Yvonne Alice Curtet (née Chabot; born 28 May 1920) is a French former athlete, who specialized in the long jump. She was born in Cannes.

Curtet took eighth place in the long jump during the 1948 London Olympics with a leap of 5.35 m.  In qualifying for the final, she established the first Olympic record for women with a jump of 5.64 m. She also competed at the 1950 European Athletics Championships and placed fourth at that competition. Her second Olympic appearance resulted in a 23rd-place finish at the 1952 Summer Olympics.

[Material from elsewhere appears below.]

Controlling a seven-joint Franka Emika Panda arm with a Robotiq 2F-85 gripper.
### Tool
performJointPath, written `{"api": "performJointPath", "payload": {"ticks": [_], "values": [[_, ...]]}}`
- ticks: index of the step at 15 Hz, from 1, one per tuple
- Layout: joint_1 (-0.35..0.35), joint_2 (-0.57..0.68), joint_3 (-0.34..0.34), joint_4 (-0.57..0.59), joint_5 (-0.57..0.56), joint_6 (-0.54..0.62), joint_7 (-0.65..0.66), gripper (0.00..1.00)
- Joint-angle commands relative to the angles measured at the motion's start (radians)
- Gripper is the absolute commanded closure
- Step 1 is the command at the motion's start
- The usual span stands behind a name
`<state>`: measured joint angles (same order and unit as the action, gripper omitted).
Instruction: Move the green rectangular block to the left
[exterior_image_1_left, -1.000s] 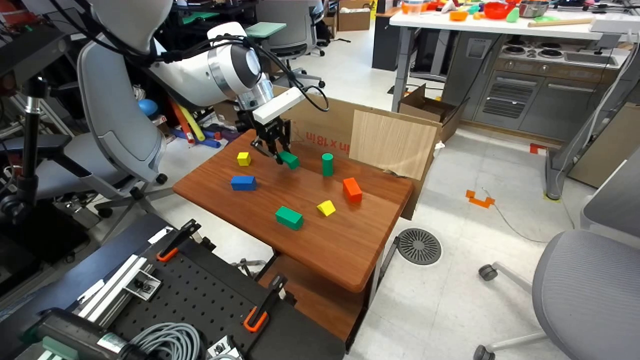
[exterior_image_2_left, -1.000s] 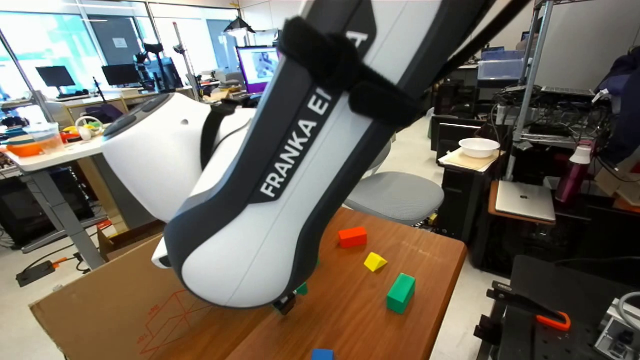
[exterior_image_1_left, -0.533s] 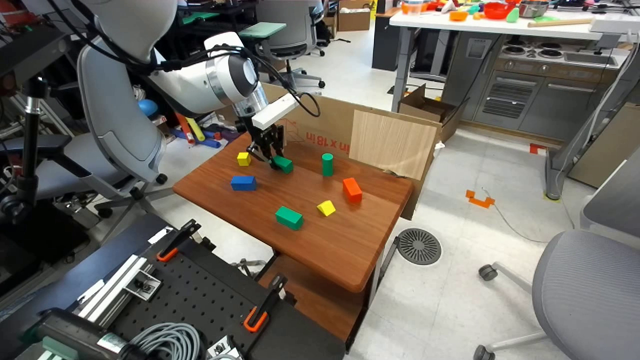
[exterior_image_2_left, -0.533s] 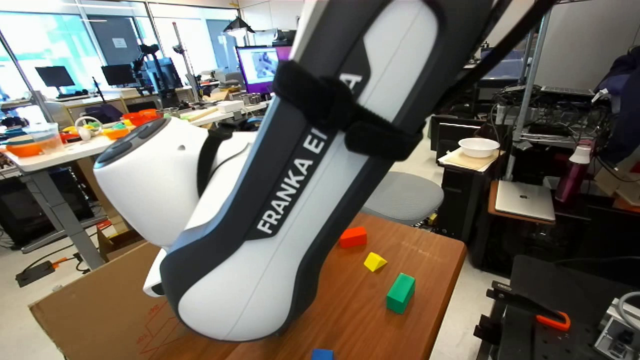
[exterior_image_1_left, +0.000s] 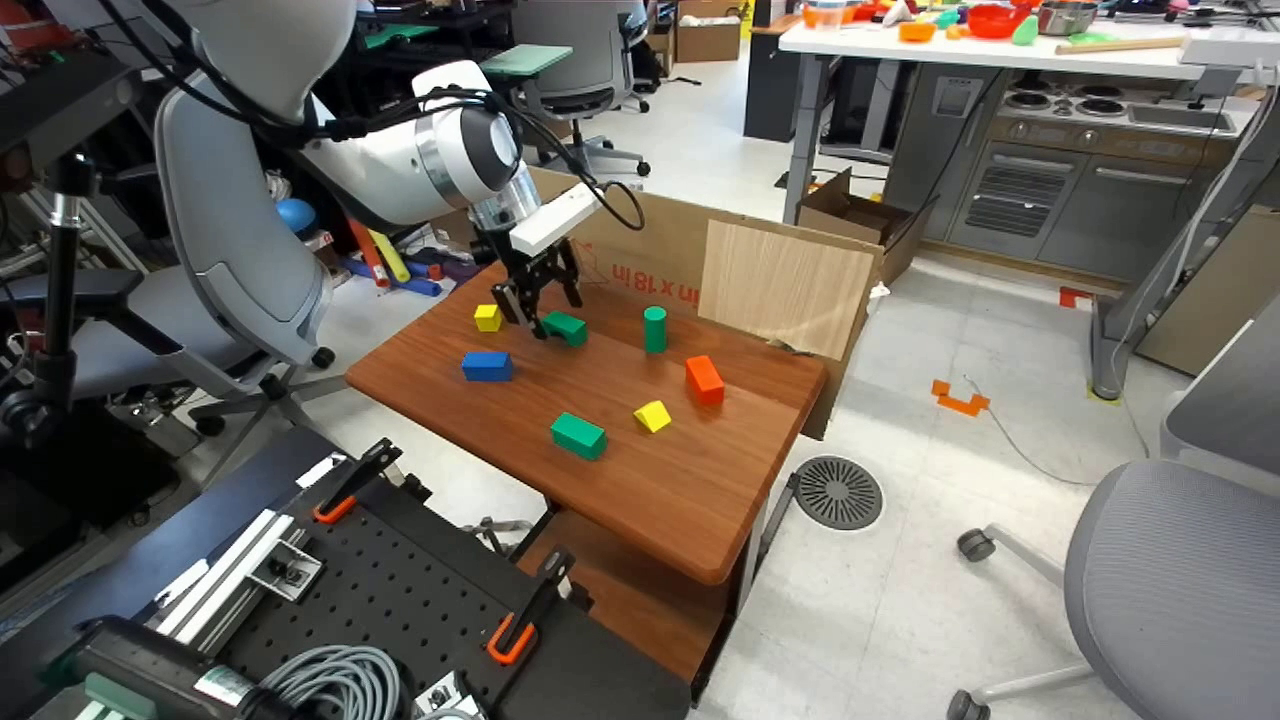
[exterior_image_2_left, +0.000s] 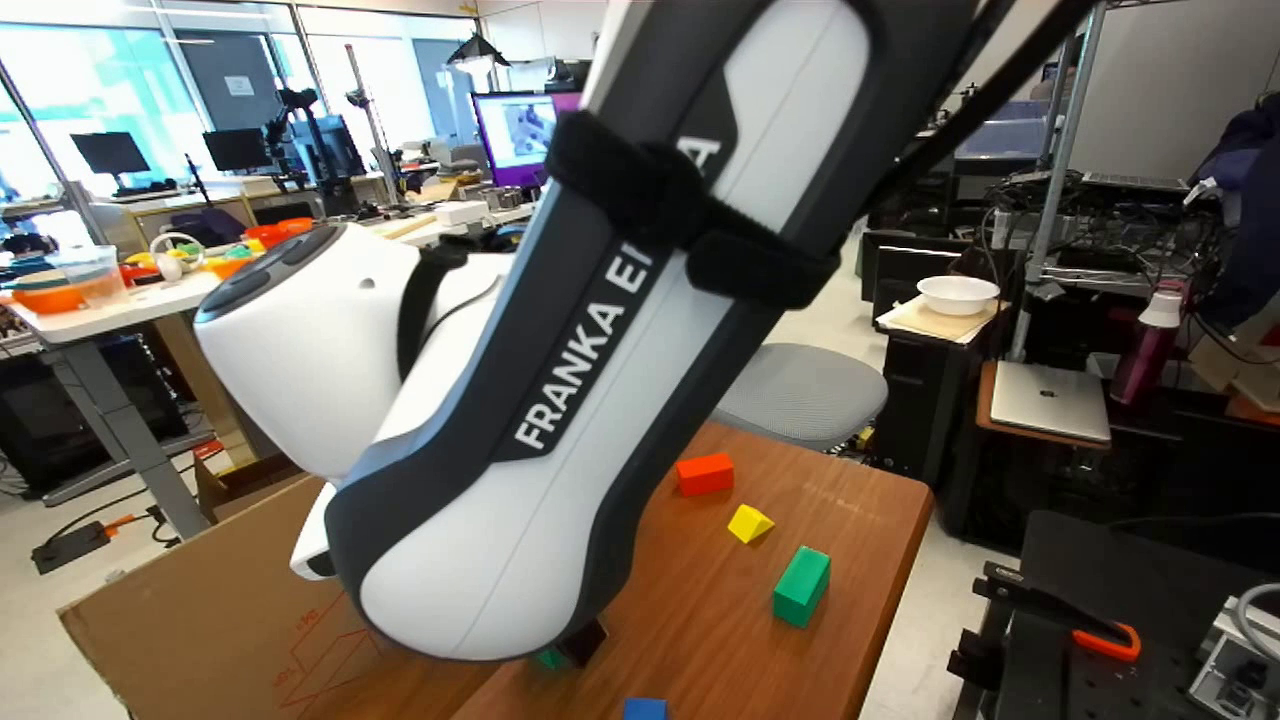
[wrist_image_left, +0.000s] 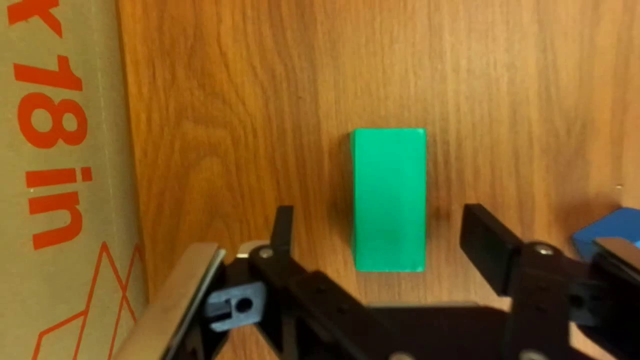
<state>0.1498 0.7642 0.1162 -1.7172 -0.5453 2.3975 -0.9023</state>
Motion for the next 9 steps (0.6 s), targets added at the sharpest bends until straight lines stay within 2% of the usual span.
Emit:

Curtet won three French national long jump titles (1945, 1946 and 1949) and two titles in the pentathlon (1946 and 1949). She improved three times the French record in the long jump, bringing it to 5.64 m and 5.67 m in 1948, then 5.71 m in 1949.

Her daughter Jacqueline Curtet succeeded her to the French title and also broke the French record and represented France at the European Athletics Championships with her mother. They were the first mother/daughter combination to have competed in the same event at the European Championships.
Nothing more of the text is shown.